After having played and finished Forced Alliance, I am once again reassured that reviewing video games for a living isn't quite the living hell many believe it to be. Oh, sure, it's great fun getting paid to play Jedi Knight or Hexen II, but there are more times than not where I'm forced to trudge through such mind-numbing time wasters as Yoda Stories or Battlecruiser 3000 A.D.
So it's with no small amount of trepidation that I take an assignment for a game that I've heard virtually nothing about. After all, the aforementioned stinkers were heavily hyped by their respective companies and ended up being true mail bombs, so how much worse are those games that have received almost no publicity, fanfare, or even a shameless little press junket? Considering how much ink was being spilled by nearly everyone over publisher Ripcord Game's other title, Postal, why was it that I never heard of this game? But considering my prognosticating track record in predicting that the Spice Girls would never hit it big or the sheer inanity of the Tamagotchi, I have been known to be wrong, and for those keeping score, chalk up another forecast gone awry. Far from being a cheap Wing Commander knockoff, Forced Alliance is a solid, if not terribly revolutionary, gaming experience.

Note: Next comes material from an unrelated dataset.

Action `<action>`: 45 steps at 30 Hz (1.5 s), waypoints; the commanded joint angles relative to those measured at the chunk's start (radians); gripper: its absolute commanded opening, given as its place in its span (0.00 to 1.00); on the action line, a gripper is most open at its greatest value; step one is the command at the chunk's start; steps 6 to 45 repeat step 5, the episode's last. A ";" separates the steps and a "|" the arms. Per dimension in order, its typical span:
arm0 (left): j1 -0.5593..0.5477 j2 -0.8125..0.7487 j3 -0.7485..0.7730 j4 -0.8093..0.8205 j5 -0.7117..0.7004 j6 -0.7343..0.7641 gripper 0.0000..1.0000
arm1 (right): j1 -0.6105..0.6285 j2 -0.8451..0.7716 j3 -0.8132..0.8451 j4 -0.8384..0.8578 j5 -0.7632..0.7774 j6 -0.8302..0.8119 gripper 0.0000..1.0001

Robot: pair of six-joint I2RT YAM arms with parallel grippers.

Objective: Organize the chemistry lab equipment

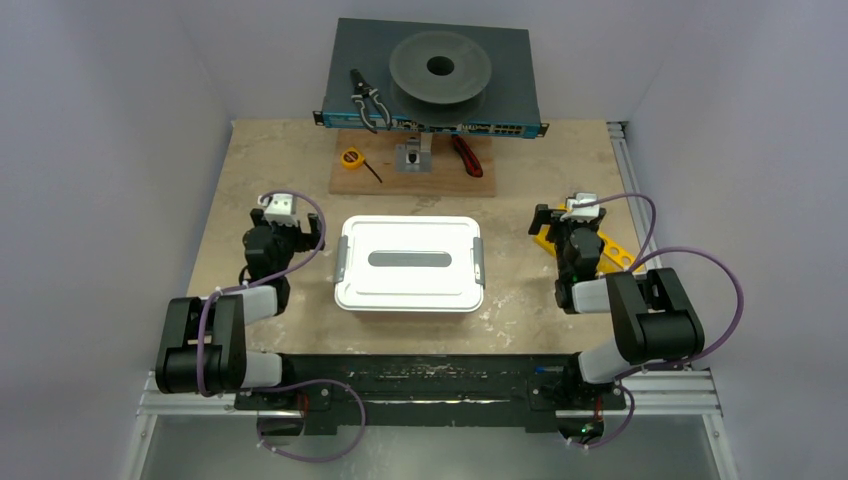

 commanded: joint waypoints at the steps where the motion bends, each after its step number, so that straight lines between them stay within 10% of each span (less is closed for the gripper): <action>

This is indeed a space combat sim, but it's one with more of an emphasis on character-driven plot devices than on hopping in the closest battleship and popping those ubiquitous evil aliens from the solar ether.

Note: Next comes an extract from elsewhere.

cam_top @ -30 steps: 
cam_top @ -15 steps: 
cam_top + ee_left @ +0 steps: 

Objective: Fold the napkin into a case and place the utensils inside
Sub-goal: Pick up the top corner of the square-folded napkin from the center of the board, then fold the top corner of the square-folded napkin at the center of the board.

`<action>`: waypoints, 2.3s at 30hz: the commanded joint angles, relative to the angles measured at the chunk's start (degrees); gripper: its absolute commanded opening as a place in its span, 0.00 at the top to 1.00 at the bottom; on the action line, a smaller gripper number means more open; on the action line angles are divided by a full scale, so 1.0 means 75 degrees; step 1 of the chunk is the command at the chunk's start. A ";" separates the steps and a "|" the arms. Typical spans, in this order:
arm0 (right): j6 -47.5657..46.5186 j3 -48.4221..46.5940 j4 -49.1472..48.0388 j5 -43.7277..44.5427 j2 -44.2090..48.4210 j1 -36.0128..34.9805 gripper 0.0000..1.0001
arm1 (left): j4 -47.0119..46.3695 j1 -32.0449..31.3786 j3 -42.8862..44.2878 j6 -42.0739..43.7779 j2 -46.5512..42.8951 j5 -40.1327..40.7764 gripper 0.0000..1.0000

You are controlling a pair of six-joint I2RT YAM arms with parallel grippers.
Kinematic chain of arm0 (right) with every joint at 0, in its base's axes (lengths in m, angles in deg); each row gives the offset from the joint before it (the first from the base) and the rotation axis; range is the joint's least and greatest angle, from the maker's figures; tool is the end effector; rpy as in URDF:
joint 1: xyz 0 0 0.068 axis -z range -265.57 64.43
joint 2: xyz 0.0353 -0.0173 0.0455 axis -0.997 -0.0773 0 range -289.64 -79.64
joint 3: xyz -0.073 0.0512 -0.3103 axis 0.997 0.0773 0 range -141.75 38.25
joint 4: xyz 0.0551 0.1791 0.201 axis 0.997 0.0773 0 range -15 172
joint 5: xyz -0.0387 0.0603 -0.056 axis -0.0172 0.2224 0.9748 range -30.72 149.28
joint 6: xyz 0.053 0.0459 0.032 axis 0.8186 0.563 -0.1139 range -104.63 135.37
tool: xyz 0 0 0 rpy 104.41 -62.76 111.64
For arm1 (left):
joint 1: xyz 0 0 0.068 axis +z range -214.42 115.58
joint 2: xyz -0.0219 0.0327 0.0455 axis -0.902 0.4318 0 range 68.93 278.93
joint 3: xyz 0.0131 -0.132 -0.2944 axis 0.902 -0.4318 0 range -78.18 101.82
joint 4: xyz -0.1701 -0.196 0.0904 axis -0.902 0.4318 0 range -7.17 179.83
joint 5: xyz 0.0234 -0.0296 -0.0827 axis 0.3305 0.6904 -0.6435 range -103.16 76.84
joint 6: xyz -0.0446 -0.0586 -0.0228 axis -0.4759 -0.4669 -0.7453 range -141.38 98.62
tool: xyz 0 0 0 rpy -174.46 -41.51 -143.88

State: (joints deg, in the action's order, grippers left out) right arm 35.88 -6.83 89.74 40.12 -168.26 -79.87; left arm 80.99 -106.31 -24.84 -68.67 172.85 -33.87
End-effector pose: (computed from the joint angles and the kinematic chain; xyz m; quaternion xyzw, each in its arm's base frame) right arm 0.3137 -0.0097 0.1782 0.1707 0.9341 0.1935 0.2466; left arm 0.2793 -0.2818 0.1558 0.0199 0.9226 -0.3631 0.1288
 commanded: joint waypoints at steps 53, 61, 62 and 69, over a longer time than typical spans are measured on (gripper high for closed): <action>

While every game on the planet tries to brag of truly adapting the storyline to the decisions you make, Forced Alliance is one of the few to actually do so. Instead of simple mission upon mission of "kill-all-the-bad-guys," you have true "consequence of rank" and "consequence of action" as the game describes it. This means that instead of merely awarding you a new, shiny medal each time you complete a set amount of missions, the consequences of your moves through the ranks will be reflected in the gameplay as you are given more responsibilities. You'll also encounter consequences to your actions throughout the game. For example if you go in and just blow every alien out of the sky, it's going to change the outcome of your next mission and perhaps the entire game. But if you go in and try to be diplomatic with the three alien races, you'll find that the storyline will take a decidedly different turn.
Another interesting facet to the game is what is called the Roshambo Combat Strategy. Instead of one supremo ship, which allows you to pretty much obliterate everything in your path - aliens, starships, planets - you have more of a rock/paper/scissors approach wherein no one ship can beat everybody and they can't all beat you; you must strategize accordingly.

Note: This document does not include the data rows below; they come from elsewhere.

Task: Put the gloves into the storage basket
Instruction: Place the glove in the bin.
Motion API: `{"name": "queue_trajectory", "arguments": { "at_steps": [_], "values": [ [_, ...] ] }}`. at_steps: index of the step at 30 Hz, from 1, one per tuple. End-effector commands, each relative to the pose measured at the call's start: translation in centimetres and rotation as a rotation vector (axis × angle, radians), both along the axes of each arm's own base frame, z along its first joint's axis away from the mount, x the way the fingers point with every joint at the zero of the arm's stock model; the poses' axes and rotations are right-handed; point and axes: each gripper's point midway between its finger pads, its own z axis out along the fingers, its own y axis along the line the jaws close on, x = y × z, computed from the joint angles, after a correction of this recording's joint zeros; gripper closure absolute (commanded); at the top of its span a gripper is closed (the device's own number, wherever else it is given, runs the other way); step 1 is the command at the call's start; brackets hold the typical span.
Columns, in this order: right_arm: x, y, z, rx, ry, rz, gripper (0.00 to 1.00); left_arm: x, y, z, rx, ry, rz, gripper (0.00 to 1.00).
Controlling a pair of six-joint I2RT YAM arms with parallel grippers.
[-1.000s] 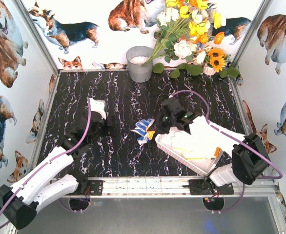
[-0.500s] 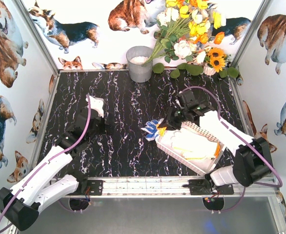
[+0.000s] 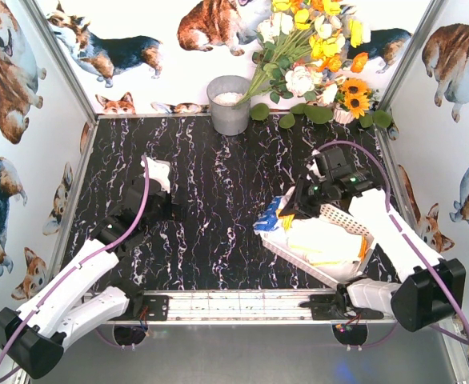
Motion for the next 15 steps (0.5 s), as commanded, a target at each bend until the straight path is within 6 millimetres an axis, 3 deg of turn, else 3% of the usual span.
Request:
{"name": "queue_trajectory", "arguments": {
  "at_steps": [1,15],
  "values": [
    [-0.7,-0.8,2.1,-0.008,-0.051,0.045,1.0,0.4,0.1,0.9,-0.014,-0.029,0.007,0.0],
    [-1.4,-1.6,5.3,-0.014,-0.102,0.081,1.0,0.4,0.0,1.2,-0.025,-0.038,0.005,0.0]
  ]
}}
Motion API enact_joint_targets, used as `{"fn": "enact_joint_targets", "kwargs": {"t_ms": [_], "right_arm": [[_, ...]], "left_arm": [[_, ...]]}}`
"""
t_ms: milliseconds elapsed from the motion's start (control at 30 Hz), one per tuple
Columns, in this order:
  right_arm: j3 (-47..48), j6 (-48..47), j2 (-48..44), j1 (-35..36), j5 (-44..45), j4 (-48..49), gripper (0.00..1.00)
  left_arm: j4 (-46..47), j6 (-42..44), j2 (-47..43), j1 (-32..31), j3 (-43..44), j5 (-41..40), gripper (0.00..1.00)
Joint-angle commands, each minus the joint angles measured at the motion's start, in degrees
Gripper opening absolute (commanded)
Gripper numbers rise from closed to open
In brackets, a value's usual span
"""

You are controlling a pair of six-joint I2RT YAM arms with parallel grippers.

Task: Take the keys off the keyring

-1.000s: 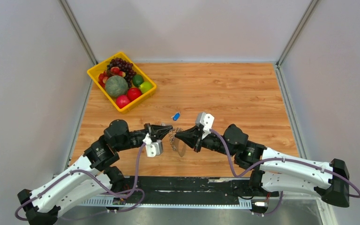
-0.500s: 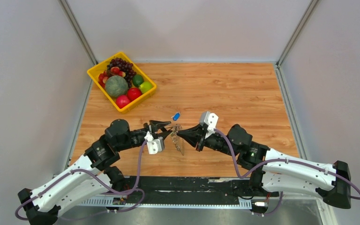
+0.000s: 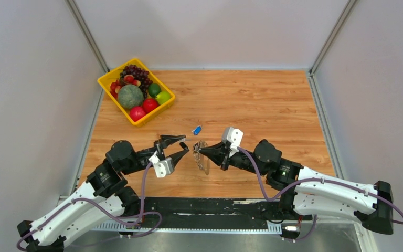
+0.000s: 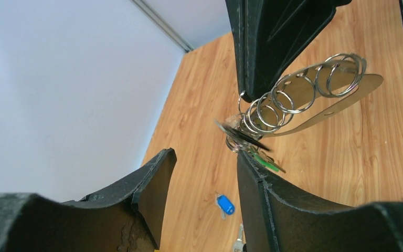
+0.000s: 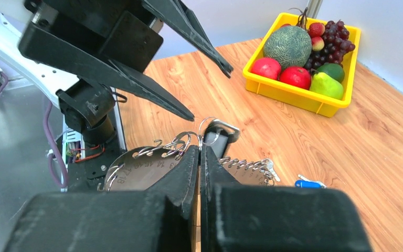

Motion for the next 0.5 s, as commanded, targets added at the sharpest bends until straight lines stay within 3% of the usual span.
{"fn": "enact_joint_targets", "kwargs": {"t_ms": [0, 100, 233, 467], "right_arm": [[0.5, -1.5, -1.1, 0.2, -0.7, -0.2, 0.0], [0.1, -1.7, -1.0, 0.2, -1.1, -1.2, 0.0], [0.0, -2.1, -1.1, 0.2, -2.4, -2.7, 0.0], [0.4, -2.3, -1.0, 0.2, -3.1, -4.6, 0.0]], "left_arm": [[1.0, -1.9, -1.4, -0.2, 0.2, 4.0, 0.59], [-4.0, -1.1, -0.9, -0.2, 2.9, 6.6, 0.62], [-11.1, 1.8, 1.4, -0.2, 6.4, 10.9, 0.58], [-12.5, 1.9, 3.5, -0.2, 7.8, 13.5, 0.51]]}}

But now for the bad news: Those who've come to expect multimillion dollar budgets and fading sci-fi stars in their space combat sims will be woefully disappointed. While generally aesthetically pleasing, the actual adventure gaming aspect of this character-driven game is a bit low-key in the graphics department. Your character interaction is fairly limited, but at least the voice acting isn't too bad. Graphically, it doesn't get tremendously better during the actual space combat missions either, despite taking advantage of MMX and 3D accelerators across its three discs.
Still, for fans of the genre, this is a solid gaming effort. What could have been a hackneyed variation of its more popular, space-faring relatives is instead an entertaining game that is far better than the lack of hype would seem to imply.